32K Context Hits IBM's Open Multilingual Embedding R2 Models

On May 14, 2026, IBM Research launched the Granite Embedding Multilingual R2 family of open-source encoder models. Licensed under Apache 2.0, this release expands the context window to 32,768 tokens—a 64x increase over the 512-token limit of the R1 generation. The models are designed for enterprise-scale dense retrieval across more than 200 languages and include enhanced support for programming languages like Python, Java, Go, and SQL.

Architecture and Inference Footprint

The R2 generation shifts to the ModernBERT architecture. This foundation leverages alternating attention lengths, Rotary Position Embeddings (RoPE), and Flash Attention 2.0 to optimize sequence processing across long contexts. By handling larger document chunks natively, the architecture simplifies the preprocessing pipelines required for complex retrieval-augmented generation systems.

Despite the expanded 32K context window, the models maintain processing speeds suitable for high-volume indexing. The compact 97M variant processes approximately 2,900 documents per second on a single NVIDIA H100 GPU. Both model weights are published alongside ONNX and OpenVINO formats to support flexible AI inference deployments across GPU clusters, CPUs, and edge hardware.

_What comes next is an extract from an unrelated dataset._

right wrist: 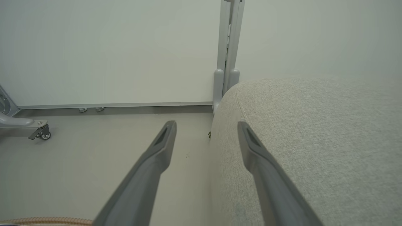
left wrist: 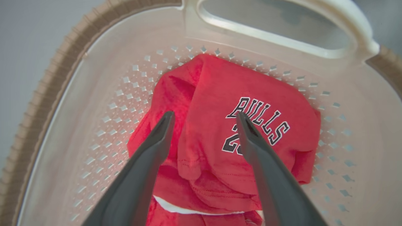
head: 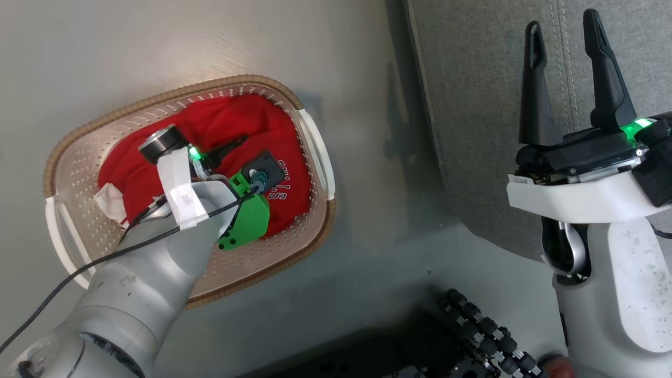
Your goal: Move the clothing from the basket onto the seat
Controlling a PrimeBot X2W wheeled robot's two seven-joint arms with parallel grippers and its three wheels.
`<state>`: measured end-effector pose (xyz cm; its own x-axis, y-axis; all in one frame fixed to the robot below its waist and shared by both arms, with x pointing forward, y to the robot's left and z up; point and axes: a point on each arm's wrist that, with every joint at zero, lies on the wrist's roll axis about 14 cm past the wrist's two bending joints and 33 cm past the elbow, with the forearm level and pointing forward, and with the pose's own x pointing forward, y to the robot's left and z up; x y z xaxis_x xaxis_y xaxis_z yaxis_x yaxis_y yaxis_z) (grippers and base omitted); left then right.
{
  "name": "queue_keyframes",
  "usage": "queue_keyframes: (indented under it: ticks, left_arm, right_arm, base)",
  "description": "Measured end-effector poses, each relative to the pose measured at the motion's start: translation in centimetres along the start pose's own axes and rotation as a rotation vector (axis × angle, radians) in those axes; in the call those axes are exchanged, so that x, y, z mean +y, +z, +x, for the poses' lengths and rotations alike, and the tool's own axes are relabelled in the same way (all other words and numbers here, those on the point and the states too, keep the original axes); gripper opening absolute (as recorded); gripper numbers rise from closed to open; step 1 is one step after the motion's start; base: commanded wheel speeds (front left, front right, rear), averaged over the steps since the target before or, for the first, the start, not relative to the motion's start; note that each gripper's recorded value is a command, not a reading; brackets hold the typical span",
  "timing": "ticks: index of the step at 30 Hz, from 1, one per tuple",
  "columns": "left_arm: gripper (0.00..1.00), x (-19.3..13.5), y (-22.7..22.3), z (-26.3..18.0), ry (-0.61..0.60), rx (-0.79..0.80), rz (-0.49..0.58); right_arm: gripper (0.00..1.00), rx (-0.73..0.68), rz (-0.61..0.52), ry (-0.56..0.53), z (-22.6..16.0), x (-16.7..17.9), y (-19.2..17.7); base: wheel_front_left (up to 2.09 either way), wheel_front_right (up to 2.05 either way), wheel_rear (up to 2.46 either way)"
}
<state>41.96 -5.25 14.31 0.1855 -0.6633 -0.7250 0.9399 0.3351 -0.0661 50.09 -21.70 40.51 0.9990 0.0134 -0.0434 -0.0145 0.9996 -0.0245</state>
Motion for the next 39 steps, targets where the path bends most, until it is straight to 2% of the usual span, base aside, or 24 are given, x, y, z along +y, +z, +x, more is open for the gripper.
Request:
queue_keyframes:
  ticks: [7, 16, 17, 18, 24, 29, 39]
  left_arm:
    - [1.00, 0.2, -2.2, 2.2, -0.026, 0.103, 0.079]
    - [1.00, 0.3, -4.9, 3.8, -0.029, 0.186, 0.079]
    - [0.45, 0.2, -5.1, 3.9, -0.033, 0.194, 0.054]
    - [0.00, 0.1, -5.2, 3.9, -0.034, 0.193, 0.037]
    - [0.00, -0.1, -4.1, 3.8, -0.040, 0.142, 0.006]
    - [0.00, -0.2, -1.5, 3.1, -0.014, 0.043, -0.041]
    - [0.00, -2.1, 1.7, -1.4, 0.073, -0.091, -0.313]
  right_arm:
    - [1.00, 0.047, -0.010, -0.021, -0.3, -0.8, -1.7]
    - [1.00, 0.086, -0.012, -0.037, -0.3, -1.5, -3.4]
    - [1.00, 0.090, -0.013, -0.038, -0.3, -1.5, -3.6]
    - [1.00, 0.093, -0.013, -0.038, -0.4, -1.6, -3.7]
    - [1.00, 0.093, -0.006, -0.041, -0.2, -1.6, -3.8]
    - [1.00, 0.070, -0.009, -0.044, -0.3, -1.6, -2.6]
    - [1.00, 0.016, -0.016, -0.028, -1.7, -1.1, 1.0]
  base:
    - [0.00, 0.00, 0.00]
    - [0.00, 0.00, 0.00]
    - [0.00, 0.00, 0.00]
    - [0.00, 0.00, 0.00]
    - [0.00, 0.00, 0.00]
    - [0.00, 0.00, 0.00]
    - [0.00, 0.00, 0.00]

Model Variants and Benchmark Results

The release splits into two primary bi-encoder models designed for different infrastructure constraints.

Model	Parameters	Base Dimension	MTEB-v2 Retrieval Score
granite-embedding-311m-multilingual-r2	311M	768	65.2
granite-embedding-97m-multilingual-r2	97M	384	60.3

The full-size 311M model utilizes Matryoshka Representation Learning (MRL). This allows developers to truncate the default 768-dimension embeddings down to 512, 384, 256, or 128 dimensions with minimal accuracy loss, giving engineering teams a dial to control vector database storage costs. The 65.2 score on the MTEB-v2 Retrieval benchmark places it in the top 3 of open multilingual models under 500M parameters.

The 97M compact variant achieves its footprint through aggressive layer pruning, reducing the original 22 layers to 12. IBM also compressed the vocabulary selection from 262K to 180K tokens before applying knowledge distillation. Its 60.3 retrieval score establishes a 9-point lead over competing open multilingual models in the sub-100M parameter class.

If your ingestion pipeline currently shreds large technical documents or mixed-language codebases into aggressive 512-token chunks, the 32K context window allows you to embed entire source files and architectural specs intact. Test the 97M model first for standard multilingual workflows; its knowledge-distilled architecture offers the optimal performance-to-cost ratio unless your specific dataset requires the higher-dimensional precision of the 311M variant.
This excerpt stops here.